(Beginning of DATASET RECORDS)

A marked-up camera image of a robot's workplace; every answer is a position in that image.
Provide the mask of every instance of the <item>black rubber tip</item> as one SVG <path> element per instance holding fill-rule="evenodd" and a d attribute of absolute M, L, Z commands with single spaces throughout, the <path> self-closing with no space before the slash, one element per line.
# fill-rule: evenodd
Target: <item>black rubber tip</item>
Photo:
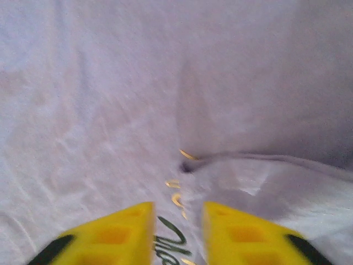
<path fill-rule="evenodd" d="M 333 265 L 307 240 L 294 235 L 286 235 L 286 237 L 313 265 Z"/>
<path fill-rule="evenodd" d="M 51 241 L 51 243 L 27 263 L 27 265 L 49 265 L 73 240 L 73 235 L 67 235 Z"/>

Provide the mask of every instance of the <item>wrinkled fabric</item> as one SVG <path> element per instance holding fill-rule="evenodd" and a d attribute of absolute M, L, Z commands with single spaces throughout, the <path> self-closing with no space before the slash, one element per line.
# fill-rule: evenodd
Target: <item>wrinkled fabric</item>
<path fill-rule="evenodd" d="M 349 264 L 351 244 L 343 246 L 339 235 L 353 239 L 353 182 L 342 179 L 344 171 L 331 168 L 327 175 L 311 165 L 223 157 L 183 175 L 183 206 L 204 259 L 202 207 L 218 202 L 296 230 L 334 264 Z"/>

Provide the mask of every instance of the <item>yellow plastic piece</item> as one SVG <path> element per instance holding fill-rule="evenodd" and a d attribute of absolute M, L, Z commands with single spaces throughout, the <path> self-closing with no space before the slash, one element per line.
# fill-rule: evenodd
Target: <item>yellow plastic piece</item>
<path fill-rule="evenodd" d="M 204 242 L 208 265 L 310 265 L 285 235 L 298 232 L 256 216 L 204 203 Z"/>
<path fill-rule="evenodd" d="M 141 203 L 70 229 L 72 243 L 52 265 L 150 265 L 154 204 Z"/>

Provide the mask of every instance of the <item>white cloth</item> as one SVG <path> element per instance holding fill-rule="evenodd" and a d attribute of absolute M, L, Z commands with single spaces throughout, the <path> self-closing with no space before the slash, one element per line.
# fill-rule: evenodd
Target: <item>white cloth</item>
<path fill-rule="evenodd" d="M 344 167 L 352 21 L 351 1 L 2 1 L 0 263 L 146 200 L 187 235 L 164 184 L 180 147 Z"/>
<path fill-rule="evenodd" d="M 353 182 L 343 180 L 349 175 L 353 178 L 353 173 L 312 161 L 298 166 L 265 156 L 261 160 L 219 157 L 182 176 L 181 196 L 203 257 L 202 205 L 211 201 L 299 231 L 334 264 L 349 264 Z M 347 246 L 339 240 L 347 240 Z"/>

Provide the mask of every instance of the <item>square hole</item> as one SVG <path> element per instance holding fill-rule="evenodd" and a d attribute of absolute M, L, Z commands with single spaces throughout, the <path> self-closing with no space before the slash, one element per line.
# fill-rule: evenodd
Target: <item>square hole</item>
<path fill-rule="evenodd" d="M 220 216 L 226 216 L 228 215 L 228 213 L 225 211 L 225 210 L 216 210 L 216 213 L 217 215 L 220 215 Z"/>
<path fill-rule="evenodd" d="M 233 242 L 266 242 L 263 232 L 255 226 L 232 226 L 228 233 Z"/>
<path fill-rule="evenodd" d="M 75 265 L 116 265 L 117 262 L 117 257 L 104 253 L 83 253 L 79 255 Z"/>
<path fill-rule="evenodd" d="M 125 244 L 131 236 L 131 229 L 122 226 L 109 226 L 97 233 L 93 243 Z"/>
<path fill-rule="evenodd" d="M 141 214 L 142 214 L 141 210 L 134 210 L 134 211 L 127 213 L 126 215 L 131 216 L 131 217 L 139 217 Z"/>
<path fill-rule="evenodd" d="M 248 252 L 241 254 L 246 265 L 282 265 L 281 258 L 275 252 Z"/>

(End of DATASET RECORDS)
(Beginning of DATASET RECORDS)

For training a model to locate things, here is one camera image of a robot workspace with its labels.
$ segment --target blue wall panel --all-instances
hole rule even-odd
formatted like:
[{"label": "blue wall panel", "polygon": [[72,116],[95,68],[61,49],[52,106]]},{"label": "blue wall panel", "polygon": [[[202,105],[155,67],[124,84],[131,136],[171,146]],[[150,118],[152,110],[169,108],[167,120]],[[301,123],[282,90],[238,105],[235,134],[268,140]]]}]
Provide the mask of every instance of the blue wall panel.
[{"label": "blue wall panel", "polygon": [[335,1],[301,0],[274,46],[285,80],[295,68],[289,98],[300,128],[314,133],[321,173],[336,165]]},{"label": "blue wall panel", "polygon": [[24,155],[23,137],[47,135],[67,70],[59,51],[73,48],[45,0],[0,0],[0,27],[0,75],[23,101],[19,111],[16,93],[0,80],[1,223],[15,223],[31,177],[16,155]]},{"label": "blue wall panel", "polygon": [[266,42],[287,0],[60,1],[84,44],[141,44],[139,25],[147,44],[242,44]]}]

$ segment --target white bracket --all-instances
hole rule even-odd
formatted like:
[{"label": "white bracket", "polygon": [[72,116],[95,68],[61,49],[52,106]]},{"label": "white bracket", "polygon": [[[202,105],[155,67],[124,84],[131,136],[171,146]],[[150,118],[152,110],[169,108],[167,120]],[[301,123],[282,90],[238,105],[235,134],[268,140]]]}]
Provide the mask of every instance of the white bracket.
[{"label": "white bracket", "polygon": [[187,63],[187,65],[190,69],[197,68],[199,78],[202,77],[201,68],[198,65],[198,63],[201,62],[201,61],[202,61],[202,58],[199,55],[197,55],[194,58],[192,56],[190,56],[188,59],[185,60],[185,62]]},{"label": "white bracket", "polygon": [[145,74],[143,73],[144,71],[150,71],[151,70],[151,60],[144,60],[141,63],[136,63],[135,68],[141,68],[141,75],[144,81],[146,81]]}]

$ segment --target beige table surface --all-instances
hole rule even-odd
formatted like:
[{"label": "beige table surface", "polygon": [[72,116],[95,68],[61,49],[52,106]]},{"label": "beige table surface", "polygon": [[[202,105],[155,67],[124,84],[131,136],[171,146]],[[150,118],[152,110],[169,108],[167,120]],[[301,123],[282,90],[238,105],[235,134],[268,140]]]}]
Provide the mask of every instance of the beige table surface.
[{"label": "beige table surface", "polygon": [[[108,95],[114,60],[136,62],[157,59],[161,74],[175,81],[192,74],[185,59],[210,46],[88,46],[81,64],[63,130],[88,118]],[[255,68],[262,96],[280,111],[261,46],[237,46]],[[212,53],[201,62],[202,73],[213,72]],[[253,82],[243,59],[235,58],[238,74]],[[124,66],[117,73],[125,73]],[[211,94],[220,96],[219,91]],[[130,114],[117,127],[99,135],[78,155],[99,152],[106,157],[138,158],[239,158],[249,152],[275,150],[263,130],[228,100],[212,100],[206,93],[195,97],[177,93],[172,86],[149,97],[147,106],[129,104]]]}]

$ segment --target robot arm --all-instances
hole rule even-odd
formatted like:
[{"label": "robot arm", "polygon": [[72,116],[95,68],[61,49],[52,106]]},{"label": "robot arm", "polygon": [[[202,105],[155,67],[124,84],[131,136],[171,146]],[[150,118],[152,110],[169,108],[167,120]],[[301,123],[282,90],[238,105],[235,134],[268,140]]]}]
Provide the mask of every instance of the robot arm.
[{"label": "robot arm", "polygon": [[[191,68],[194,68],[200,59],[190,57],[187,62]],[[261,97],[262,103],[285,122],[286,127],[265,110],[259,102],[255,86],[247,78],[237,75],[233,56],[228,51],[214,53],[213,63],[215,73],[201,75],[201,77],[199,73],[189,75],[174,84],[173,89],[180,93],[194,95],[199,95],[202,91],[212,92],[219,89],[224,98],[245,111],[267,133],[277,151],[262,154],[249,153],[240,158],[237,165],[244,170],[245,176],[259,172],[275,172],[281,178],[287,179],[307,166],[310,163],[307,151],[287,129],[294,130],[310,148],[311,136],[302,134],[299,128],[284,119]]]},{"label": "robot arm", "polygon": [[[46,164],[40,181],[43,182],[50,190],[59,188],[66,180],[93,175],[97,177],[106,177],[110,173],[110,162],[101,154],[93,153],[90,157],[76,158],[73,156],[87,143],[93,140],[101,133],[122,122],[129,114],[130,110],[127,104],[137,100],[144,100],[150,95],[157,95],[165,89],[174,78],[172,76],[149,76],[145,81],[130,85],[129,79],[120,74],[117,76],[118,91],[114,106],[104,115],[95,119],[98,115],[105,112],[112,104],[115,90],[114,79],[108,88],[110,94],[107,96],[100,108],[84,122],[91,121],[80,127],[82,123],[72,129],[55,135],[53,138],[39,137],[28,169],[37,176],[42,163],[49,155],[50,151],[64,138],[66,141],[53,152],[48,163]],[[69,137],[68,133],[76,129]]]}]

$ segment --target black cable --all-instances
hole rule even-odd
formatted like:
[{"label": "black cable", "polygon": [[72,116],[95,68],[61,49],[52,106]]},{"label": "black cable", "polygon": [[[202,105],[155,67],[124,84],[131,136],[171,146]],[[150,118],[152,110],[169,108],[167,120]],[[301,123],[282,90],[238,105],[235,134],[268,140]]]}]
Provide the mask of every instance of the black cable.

(End of DATASET RECORDS)

Search the lines above for the string "before" and copy each line that has it.

**RESPONSE BOX**
Provide the mask of every instance of the <item>black rubber tip</item> as one SVG <path> element per instance holding fill-rule="evenodd" and a d attribute of absolute M, L, Z commands with single spaces throughout, the <path> self-closing with no space before the slash, one element per line.
Provide the mask of every instance of the <item>wrinkled fabric</item> as one SVG <path> element per instance holding fill-rule="evenodd" and a d attribute of absolute M, L, Z commands with single spaces throughout, the <path> self-closing with no space before the slash, one element per line.
Provide the mask of every instance of the <item>yellow plastic piece</item> as one SVG <path> element per instance holding fill-rule="evenodd" and a d attribute of absolute M, L, Z commands with single spaces throughout, the <path> self-closing with no space before the slash, one element per line.
Provide the mask of every instance of the <item>white cloth</item> as one SVG <path> element per instance holding fill-rule="evenodd" and a d attribute of absolute M, L, Z commands with single spaces throughout, the <path> self-closing with no space before the slash, one element per line.
Provide the mask of every instance of the <item>square hole</item> as one SVG <path> element per instance holding fill-rule="evenodd" and a d attribute of absolute M, L, Z commands with single spaces throughout, the <path> self-closing with no space before the slash, one element per line.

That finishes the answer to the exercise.